Goal of the exercise. After locating the line with "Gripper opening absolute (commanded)", reproduce it and all following lines of the listing below exactly, stopping only at the final line.

--*--

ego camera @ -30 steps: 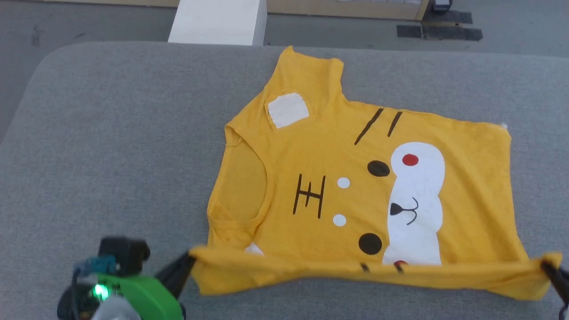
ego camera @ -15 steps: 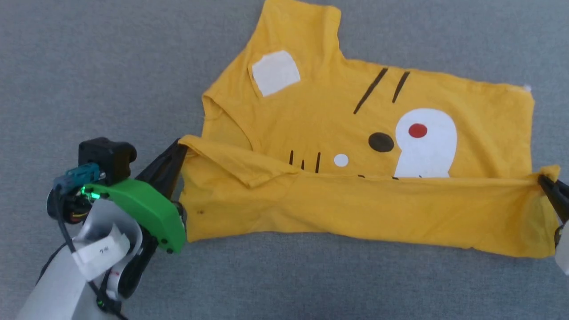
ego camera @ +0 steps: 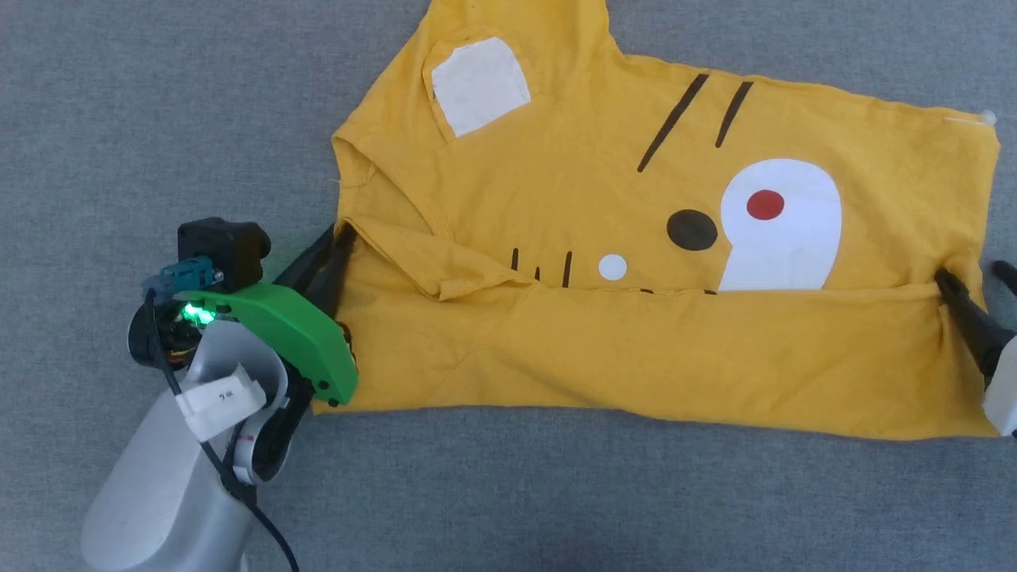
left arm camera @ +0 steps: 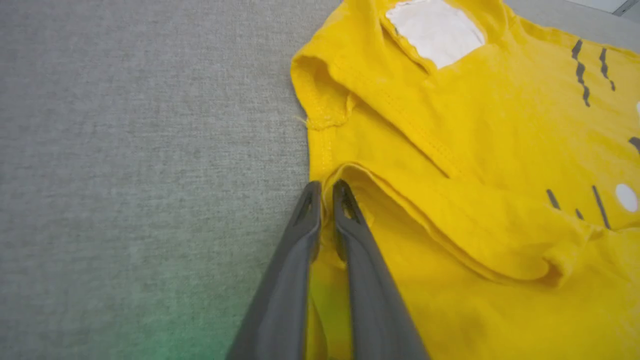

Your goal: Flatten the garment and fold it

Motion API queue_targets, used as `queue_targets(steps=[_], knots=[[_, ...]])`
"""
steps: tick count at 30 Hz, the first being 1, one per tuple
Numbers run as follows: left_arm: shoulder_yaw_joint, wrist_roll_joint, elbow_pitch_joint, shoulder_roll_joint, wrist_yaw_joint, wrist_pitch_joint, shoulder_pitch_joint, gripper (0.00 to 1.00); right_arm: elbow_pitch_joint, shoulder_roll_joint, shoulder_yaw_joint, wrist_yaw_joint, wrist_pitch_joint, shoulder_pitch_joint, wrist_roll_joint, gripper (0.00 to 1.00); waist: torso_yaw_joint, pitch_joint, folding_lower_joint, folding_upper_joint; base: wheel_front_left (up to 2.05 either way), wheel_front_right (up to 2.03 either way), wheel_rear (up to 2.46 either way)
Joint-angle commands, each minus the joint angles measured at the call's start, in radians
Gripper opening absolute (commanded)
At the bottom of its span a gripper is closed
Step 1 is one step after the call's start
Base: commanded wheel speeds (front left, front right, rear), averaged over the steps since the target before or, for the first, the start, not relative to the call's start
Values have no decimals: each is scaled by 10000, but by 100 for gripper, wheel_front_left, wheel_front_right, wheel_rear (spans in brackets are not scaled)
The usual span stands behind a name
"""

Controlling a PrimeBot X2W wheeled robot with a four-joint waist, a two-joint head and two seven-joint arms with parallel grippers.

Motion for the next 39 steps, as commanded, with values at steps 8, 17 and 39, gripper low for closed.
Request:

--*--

Reply to the exercise.
Gripper opening absolute (commanded)
At the bottom of its span a gripper is closed
Step 1 is one step after the call's start
Base: commanded wheel speeds (front left, front right, rear), averaged over the steps since the target before or, for the first, the start, not relative to the call's start
Values have no decimals: each is scaled by 10000, but by 100 for gripper, wheel_front_left, wheel_front_right, wheel_rear (spans in brackets are not scaled)
The usual span stands behind a name
"""

Controlling a PrimeBot X2W wheeled robot with a four-joint waist, a two-joint head and two seven-joint arms with parallel grippers.

Motion for the next 39 steps, as commanded, with values at steps 8, 17 and 39, gripper low for closed.
Request:

This concludes the answer.